As part of the commemoration of Ghana month, I have decided to celebrate one group of people who are helping to build Ghana and yet do not get enough recognition –teachers in remote and unreached communities. Yes! Our teachers who have been ‘sentenced’ to unreached communities with limited access to potable water, electricity, and mobile network to even stay connected with family and friends. Teachers who for the passion of their profession, have decided to let go of the perks of urban life to help shape the future of other children. To all such individuals, we celebrate you! Teachers who sacrifice their own lives crossing dangerous rivers daily to be able to go and teach children in rural unreached communities. We say you’re our true heroes! Teachers who have to commute several kilometres daily to teach vulnerable children. Teachers who lack basic teaching and learning materials and have to use their own salaries to procure them to teach the next generation of leaders. Teachers who teach multiple classes because the school does not have the full complement of staff, we’re indebted to you as a country.  Teachers who have sacrificed beautiful relationships because of their decisions to serve their country, God bless you.

A portrait of an African woman adorned in Ghanaian colours. By Christian Kertson

Ghana is 64 years old this year. No matter who you are and what you do-Ghanaian or non-Ghanaian, there is something you can contribute to make Ghana a better place for all. The dialogue around Africa cannot be made without Ghana. Ghana is ready for global partnerships in all spheres of life in our quest to build a fairer, safer and equitable global community.

I invite you to visit and experience our warm hospitality, rich culture and highly-skilled labour force. So the next time you’re thinking of global partnerships, planning a holiday destination or looking to experience rich cultural diversity and religion, think Ghana.

Welcome to Ghana, the gateway to Africa.

Akwaaba!
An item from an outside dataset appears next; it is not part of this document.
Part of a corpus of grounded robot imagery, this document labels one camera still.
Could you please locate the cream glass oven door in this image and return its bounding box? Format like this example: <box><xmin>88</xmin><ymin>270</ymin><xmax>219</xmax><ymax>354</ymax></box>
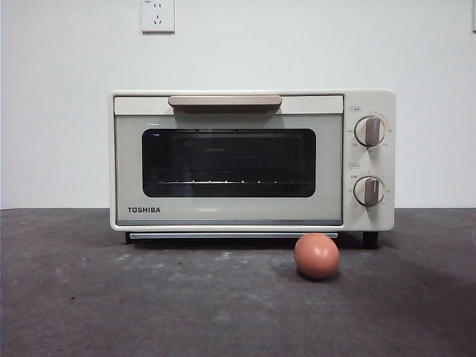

Woezor! Amaraba!



Dr Hayford Mensah Ayerakwa

Dr Hayford Mensah Ayerakwa


Dr Hayford Mensah Ayerakwa is a postdoctoral Research Fellow at the Institute of Education, University College London.Hayford’s research focuses on digital technologies in education, social and economic impact assessments of P3 interventions on education delivery, production and consumption of educational technologies, and the intersections between technology adoption, willingness to pay and learning outcomes, happiness, and other educational welfare indicators.His past work includes research on inclusion education, newly qualified teachers’ teaching experiences, rural-urban food linkages and multi-spatial livelihoods, happiness, and impact assessment.